Implications of No Interaction • When there is no interaction, the two factors can be looked in isolation, one at a time. • When there is no interaction, best group is determined by finding best level of factor 1 and best level of factor 2 separately. • For package design experiment, suppose there are two separate groups: one with an expertise in lettering and the other with expertise in coloring. If there is no interaction, groups can work independently to decide best letter and color. If there is an interaction, groups need to get together to decide on best combination of letter and color.
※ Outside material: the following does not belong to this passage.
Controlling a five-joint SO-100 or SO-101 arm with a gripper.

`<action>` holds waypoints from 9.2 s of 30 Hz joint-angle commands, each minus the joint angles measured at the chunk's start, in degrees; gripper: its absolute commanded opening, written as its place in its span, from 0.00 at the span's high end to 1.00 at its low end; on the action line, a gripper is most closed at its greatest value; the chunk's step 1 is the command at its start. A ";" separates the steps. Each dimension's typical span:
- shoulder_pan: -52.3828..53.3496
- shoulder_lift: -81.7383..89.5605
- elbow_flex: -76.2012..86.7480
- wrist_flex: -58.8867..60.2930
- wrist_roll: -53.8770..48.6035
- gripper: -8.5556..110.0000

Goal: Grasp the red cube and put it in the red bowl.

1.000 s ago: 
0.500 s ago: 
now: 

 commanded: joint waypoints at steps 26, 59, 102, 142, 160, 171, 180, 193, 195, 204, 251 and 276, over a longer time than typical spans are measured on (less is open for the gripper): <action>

Model when There is No Interaction • When there is no evidence of an interaction, we can drop the interaction term from the model for parsimony and more accurate estimates: Mean for red block group = 144.92+9.83-11.17=143.58 Mean for red script group = 144.92+9.83+11.17=165.92
Tests for Main Effects When There is No Interaction • Effect test for color: Tests null hypothesis that group mean does not depend on color versus alternative that group mean is different for at least two levels of color. p-value =0.0804, moderate but not strong evidence that group mean depends on color. • Effect test for TypeStyle: Tests null hypothesis that group mean does not depend on TypeStyle versus alternative that group mean is different for at least two levels of TypeStyle. p-value = 0.0481, evidence that group mean depends on TypeStyle. • These are called tests for “main effects.” These tests only make sense when there is no interaction.
Example with an Interaction • Should the clerical employees of a large insurance company be switched to a four-day week, allowed to use flextime schedules or kept to the usual 9-to-5 workday? • The data set flextime.JMP contains percentage efficiency gains over a four week trial period for employees grouped by two factors: Department (Claims, Data Processing, Investment) and Condition (Flextime, Four-day week, Regular Hours).
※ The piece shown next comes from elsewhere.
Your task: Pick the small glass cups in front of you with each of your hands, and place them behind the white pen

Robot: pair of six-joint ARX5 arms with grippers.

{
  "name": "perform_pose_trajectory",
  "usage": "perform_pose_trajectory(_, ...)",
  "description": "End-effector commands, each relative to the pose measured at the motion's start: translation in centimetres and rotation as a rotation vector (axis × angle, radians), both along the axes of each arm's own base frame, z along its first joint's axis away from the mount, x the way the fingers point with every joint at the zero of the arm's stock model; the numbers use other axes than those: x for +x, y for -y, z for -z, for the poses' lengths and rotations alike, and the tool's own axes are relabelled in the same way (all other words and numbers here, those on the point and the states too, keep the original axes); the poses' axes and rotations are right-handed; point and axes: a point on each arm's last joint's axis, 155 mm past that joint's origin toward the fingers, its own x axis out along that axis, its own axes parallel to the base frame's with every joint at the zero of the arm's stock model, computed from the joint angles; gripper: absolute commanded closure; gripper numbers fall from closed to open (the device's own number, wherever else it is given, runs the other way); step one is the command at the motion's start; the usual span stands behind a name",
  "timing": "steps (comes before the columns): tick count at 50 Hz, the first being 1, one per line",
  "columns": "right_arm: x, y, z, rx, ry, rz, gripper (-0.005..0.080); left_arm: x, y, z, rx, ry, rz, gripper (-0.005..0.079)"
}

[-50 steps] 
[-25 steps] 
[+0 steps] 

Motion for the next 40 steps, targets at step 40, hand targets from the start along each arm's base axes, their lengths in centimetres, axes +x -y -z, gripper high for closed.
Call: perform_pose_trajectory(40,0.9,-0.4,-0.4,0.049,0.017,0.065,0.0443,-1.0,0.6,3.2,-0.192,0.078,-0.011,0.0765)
Which schedule is best appears to differ by department. Four day is best for investment employees, but worst for data processing employees.
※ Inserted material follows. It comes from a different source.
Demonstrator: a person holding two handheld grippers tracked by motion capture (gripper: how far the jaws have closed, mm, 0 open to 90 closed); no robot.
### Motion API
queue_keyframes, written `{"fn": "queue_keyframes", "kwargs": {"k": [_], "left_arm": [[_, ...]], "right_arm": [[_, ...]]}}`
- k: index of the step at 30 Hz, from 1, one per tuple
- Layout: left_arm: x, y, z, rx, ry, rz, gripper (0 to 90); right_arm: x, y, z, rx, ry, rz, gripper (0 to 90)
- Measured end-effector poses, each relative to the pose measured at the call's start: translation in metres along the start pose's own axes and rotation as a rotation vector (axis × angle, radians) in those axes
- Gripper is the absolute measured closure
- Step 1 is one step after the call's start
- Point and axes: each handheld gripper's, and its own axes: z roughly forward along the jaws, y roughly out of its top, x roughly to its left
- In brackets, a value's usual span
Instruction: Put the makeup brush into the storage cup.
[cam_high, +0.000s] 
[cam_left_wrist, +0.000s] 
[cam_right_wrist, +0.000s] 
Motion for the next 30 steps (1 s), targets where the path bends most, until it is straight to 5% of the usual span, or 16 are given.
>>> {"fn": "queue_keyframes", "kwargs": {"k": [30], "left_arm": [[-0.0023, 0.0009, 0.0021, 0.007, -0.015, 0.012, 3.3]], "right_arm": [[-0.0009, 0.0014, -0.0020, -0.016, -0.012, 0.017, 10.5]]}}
Which Combinations Works Best? • For which pairs of groups is there strong evidence that the groups have different means – is there strong evidence that one combination works best? • We combine the two factors into one factor (Combination) and use Tukey’s HSD, to compare groups pairwise, adjusting for multiple comparisons.
Checking Assumptions • As with one-way ANOVA, two-way ANOVA is a special case of multiple regression and relies on the assumptions: • Linearity: Automatically satisfied • Constant variance: Spread within groups is the same for all groups. • Normality: Distribution within each group is normal. • To check assumptions, combine two factors into one factor (Combination) and check assumptions as in one-way ANOVA.
Checking Assumptions • Check for constant variance: (Largest standard deviation of group/Smallest standard deviation of group)=(44.85/33.51)<2. Constant variance OK. • Check for normality: Look at normal quantile plots for each combination (not shown). For all normal quantile plots, the points fall within the 95% confidence bands. Normality assumption OK.
Two way Analysis of Variance: Steps in Analysis • Check assumptions (constant variance, normality, independence). If constant variance is violated, try transformations. • Use the effect test (commonly called the F-test) to test whether there is an interaction. • If there is no interaction, use the main effect tests to whether each factor has an effect. Compare individual levels of a factor by using t-tests with Bonferroni correction for the number of comparisons being made. • If there is an interaction, use the interaction plot to visualize the interaction. Create combination of the factors and use Tukey’s HSD procedure to investigate which groups are different, taking into account the fact multiple comparisons are being done.